▶ **Assignment**
Copy out each line of the listing below that contains the word "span".

▶ **Data section**

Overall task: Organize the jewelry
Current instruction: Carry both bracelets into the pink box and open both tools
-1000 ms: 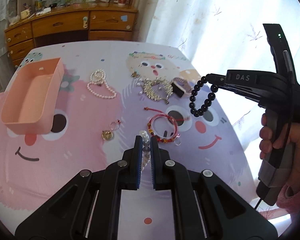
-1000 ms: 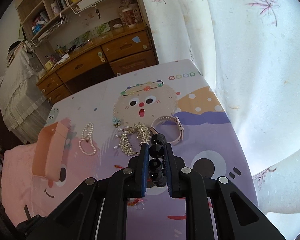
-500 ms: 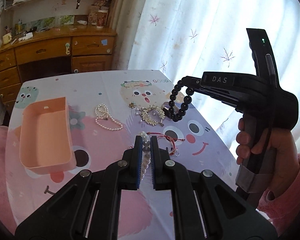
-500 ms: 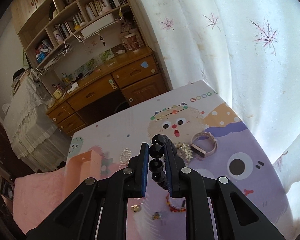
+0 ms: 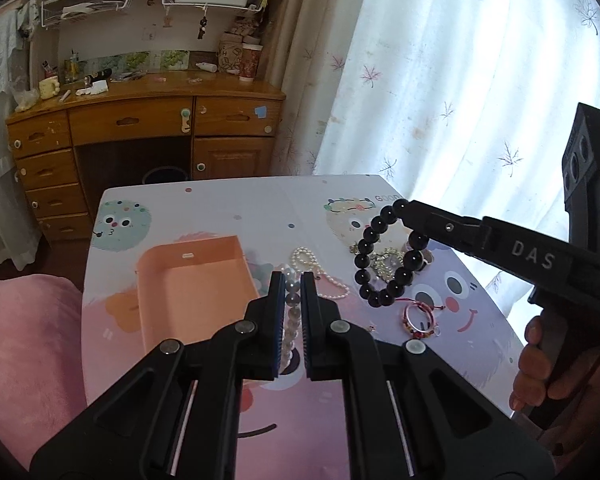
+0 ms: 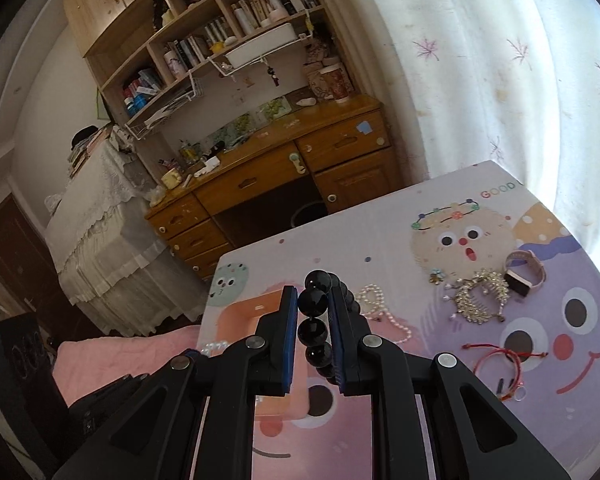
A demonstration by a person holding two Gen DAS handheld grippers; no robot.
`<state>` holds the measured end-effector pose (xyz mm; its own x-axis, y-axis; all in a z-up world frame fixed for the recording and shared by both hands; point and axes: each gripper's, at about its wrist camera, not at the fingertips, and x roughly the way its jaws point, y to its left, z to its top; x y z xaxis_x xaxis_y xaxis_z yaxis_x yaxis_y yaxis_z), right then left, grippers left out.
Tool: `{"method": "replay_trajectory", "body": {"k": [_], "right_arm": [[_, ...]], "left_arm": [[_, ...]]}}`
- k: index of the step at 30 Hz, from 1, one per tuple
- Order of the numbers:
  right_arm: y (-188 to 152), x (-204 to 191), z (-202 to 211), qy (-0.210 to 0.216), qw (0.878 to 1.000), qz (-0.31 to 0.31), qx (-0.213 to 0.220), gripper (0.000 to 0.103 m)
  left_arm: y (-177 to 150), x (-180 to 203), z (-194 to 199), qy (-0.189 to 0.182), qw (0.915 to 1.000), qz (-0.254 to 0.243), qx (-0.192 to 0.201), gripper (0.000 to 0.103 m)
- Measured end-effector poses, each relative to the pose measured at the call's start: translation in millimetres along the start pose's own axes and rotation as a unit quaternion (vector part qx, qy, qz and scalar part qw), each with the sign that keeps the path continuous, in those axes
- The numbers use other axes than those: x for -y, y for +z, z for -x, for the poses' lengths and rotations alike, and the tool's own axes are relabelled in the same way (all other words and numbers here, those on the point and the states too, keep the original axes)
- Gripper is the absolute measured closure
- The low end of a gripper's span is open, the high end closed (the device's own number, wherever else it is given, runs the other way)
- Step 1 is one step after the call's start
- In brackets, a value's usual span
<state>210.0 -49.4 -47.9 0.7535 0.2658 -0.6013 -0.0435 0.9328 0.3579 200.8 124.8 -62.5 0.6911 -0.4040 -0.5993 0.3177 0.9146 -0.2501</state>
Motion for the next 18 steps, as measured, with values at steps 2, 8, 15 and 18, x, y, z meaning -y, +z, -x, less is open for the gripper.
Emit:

▶ **Reply**
- The low end of a gripper's span is open, the high end closed (the device's own number, wherever else it is given, runs the other way)
- In brackets, a value's usual span

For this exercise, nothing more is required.